▶ _What is expected_:
How many lines below hold "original"? Answer with only the number.

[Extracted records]

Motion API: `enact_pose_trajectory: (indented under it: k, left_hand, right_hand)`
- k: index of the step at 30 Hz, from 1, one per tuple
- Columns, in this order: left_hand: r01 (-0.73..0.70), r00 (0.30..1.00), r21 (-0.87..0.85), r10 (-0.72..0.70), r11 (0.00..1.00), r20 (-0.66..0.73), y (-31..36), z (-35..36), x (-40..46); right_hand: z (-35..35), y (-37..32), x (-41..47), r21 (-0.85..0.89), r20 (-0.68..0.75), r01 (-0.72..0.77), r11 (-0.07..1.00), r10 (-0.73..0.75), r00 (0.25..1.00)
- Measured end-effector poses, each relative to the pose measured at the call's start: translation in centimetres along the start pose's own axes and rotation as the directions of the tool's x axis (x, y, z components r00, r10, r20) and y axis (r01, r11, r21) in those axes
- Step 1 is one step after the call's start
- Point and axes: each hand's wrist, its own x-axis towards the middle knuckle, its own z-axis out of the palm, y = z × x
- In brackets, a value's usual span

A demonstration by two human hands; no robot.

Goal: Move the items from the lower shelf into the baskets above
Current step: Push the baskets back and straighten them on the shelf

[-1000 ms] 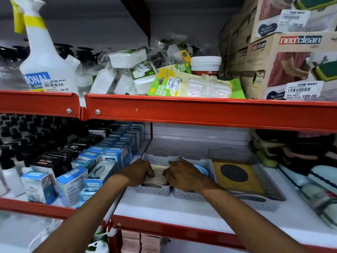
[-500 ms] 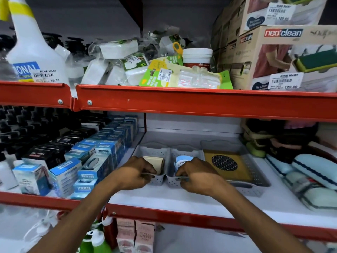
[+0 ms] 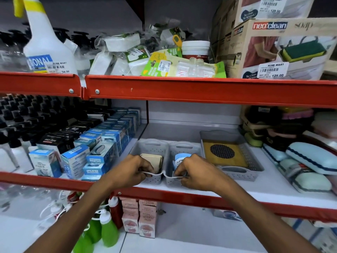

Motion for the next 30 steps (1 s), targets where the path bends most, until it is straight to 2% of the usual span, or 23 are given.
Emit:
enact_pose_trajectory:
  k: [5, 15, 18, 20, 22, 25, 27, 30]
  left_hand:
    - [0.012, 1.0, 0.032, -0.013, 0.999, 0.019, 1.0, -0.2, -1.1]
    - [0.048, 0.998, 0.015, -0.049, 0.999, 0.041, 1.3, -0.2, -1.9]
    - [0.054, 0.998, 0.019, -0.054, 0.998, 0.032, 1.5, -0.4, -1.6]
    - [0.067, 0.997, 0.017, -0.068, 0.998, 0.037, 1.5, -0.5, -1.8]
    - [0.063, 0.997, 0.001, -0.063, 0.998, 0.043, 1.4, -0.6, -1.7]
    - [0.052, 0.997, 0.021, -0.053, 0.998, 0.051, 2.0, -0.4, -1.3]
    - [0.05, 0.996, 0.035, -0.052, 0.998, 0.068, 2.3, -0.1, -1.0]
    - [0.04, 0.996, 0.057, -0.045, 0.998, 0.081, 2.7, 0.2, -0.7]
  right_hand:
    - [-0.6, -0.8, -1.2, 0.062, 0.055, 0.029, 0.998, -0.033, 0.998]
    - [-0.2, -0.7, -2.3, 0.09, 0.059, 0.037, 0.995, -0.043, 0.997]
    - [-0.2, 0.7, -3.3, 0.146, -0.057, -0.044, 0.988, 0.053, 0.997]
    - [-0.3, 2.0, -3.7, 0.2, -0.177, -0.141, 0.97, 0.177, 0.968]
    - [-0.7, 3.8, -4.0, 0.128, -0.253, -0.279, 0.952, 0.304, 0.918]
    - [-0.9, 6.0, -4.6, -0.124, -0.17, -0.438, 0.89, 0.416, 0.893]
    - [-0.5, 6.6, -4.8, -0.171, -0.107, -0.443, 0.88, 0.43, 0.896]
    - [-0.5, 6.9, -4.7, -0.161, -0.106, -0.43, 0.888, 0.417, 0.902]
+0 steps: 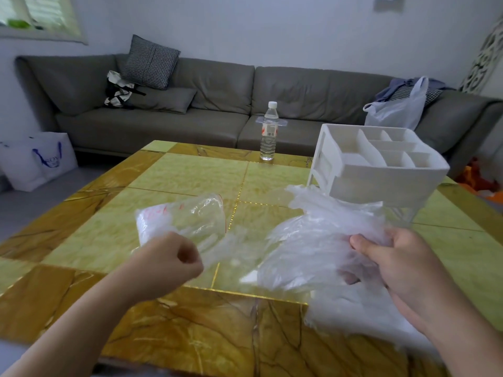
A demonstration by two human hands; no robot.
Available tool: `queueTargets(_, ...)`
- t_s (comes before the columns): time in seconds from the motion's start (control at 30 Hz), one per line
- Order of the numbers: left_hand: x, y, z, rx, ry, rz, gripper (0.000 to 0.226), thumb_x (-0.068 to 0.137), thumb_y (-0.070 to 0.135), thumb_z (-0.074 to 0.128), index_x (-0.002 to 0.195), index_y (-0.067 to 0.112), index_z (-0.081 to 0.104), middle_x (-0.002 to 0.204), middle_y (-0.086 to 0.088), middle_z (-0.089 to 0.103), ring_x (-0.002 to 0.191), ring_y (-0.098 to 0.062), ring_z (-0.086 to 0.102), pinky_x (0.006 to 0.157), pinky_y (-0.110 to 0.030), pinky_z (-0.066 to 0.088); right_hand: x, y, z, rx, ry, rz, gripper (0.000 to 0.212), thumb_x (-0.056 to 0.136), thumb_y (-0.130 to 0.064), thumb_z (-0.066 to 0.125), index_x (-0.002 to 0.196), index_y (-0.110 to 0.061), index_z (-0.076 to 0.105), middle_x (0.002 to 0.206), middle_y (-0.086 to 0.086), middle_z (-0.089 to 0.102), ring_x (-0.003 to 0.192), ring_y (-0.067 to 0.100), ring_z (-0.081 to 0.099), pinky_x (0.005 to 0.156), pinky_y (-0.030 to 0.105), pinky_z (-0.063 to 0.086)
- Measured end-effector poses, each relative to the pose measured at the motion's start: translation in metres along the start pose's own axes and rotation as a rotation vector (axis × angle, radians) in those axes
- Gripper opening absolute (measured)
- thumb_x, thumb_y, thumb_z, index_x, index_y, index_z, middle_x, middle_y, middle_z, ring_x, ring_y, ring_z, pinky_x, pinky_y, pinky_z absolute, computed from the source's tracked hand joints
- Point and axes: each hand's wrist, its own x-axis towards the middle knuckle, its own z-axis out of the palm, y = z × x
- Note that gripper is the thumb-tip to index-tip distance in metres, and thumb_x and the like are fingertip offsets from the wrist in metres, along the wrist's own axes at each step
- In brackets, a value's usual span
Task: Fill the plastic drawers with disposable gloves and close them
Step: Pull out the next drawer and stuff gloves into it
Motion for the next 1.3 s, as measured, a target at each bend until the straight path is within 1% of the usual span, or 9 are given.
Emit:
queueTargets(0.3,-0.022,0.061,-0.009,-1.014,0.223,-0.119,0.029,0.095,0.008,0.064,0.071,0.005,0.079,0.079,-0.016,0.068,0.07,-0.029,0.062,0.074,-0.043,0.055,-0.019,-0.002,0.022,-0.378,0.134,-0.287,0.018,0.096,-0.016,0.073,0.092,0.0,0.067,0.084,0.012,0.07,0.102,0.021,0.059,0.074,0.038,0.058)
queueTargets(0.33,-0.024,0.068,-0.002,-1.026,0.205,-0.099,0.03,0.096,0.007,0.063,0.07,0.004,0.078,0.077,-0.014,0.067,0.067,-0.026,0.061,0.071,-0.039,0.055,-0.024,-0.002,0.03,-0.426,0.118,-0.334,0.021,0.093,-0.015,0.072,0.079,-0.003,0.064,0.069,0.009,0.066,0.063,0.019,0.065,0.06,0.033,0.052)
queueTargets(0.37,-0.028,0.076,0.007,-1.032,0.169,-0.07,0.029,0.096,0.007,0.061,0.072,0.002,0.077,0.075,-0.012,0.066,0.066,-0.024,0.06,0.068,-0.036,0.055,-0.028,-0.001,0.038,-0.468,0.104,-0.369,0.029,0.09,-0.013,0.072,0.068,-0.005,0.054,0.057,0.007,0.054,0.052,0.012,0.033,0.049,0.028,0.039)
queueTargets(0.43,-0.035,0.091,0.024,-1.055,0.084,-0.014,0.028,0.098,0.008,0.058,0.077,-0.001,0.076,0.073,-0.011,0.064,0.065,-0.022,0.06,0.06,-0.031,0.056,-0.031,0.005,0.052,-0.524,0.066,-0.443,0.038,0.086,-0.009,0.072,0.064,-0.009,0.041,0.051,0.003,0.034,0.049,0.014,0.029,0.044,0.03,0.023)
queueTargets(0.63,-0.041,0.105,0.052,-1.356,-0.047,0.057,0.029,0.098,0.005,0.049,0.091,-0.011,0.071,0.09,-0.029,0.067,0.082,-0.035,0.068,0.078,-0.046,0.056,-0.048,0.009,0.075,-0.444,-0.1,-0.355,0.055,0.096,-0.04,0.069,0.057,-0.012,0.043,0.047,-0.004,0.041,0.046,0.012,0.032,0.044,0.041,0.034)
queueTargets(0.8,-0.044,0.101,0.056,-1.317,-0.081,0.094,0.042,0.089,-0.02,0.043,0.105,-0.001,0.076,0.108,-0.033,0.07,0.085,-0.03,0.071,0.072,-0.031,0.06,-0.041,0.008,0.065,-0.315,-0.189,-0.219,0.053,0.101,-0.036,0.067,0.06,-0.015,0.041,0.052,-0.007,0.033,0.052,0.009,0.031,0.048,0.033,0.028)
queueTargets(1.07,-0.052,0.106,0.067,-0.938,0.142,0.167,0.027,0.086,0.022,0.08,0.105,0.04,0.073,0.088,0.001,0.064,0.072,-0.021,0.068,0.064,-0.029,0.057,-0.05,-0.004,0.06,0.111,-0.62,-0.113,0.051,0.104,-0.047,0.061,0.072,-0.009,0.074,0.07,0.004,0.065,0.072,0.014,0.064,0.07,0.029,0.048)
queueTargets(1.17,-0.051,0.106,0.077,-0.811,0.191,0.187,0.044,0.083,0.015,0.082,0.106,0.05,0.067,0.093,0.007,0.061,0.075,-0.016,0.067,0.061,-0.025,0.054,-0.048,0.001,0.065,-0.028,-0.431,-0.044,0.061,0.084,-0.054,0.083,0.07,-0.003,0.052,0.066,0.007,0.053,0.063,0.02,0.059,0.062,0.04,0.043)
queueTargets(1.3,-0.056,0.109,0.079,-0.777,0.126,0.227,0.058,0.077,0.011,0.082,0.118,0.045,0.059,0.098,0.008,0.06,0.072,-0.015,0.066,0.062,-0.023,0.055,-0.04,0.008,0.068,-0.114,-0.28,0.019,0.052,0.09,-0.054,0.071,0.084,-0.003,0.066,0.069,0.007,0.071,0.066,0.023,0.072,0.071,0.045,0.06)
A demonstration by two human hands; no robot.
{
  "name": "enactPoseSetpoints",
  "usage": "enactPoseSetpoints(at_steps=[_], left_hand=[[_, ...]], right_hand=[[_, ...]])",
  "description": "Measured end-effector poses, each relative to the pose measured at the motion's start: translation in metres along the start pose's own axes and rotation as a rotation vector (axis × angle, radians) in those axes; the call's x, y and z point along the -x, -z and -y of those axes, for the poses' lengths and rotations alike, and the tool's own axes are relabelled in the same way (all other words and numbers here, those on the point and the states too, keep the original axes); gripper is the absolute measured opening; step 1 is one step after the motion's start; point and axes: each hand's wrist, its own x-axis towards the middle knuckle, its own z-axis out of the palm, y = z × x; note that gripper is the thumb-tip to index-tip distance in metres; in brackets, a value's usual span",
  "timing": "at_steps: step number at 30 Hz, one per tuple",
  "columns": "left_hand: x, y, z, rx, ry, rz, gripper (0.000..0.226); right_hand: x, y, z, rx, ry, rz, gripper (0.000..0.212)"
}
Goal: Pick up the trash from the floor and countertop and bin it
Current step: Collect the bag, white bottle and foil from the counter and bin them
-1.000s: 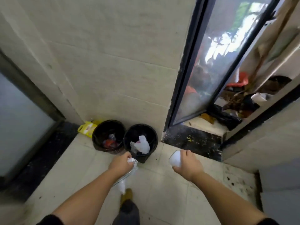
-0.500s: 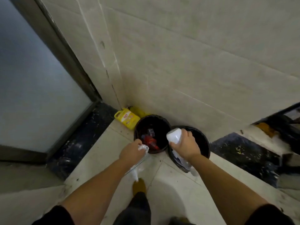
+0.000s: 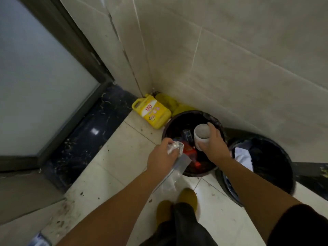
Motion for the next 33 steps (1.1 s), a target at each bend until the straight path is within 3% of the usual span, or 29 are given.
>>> enactPoseSetpoints(at_steps=[6, 10, 17, 20, 22, 28, 33], left_hand=[[-0.056, -0.052, 0.043, -0.036, 0.004, -0.02, 0.033], [-0.057, -0.067, 0.038, -0.097, 0.003, 0.032, 0.034], [-0.041, -0.06, -0.038, -0.2, -0.03, 0.086, 0.032], [-0.032, -0.082, -0.082, -0.212, -0.129, 0.138, 0.032], [-0.029, -0.111, -0.111, -0.228, -0.217, 0.172, 0.034], [-0.049, -0.246, -0.135, -0.27, -0.453, 0.224, 0.041], [-0.096, -0.343, -0.088, -0.535, -0.469, 0.29, 0.047]], right_hand=[[-0.058, -0.083, -0.064, 0.131, -0.028, 0.039, 0.073], [-0.056, -0.084, -0.084, 0.19, -0.14, 0.13, 0.072], [0.003, -0.011, -0.097, 0.052, -0.238, 0.086, 0.055], [0.043, 0.003, -0.133, 0.095, -0.31, 0.229, 0.04], [0.071, 0.003, -0.157, 0.16, -0.35, 0.332, 0.045], [0.108, -0.038, -0.236, 0.28, -0.192, 0.303, 0.051], [0.11, -0.08, -0.278, 0.275, -0.008, 0.075, 0.043]])
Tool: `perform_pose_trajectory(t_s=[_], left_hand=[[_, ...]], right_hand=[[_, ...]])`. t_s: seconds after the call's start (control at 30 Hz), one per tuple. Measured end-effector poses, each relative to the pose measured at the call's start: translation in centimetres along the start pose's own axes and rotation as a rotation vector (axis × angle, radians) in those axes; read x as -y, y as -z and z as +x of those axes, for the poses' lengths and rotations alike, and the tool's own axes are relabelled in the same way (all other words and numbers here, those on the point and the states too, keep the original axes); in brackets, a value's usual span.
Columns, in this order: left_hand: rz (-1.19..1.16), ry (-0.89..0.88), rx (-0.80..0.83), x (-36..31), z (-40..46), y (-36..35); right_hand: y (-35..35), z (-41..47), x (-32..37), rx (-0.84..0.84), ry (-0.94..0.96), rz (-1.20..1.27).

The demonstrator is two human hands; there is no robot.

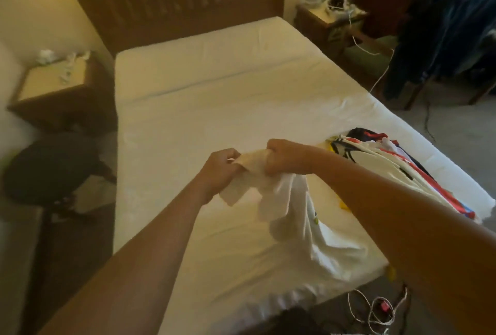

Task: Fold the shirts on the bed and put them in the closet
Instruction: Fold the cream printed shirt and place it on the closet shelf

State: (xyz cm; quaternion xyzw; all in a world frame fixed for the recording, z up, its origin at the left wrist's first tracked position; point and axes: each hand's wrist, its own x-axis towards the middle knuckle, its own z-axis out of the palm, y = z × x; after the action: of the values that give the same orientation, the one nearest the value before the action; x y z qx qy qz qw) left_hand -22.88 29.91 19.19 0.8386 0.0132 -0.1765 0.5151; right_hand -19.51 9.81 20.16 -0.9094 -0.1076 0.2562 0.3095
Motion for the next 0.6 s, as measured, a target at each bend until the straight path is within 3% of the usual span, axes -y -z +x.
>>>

▶ _Response for this exercise_:
2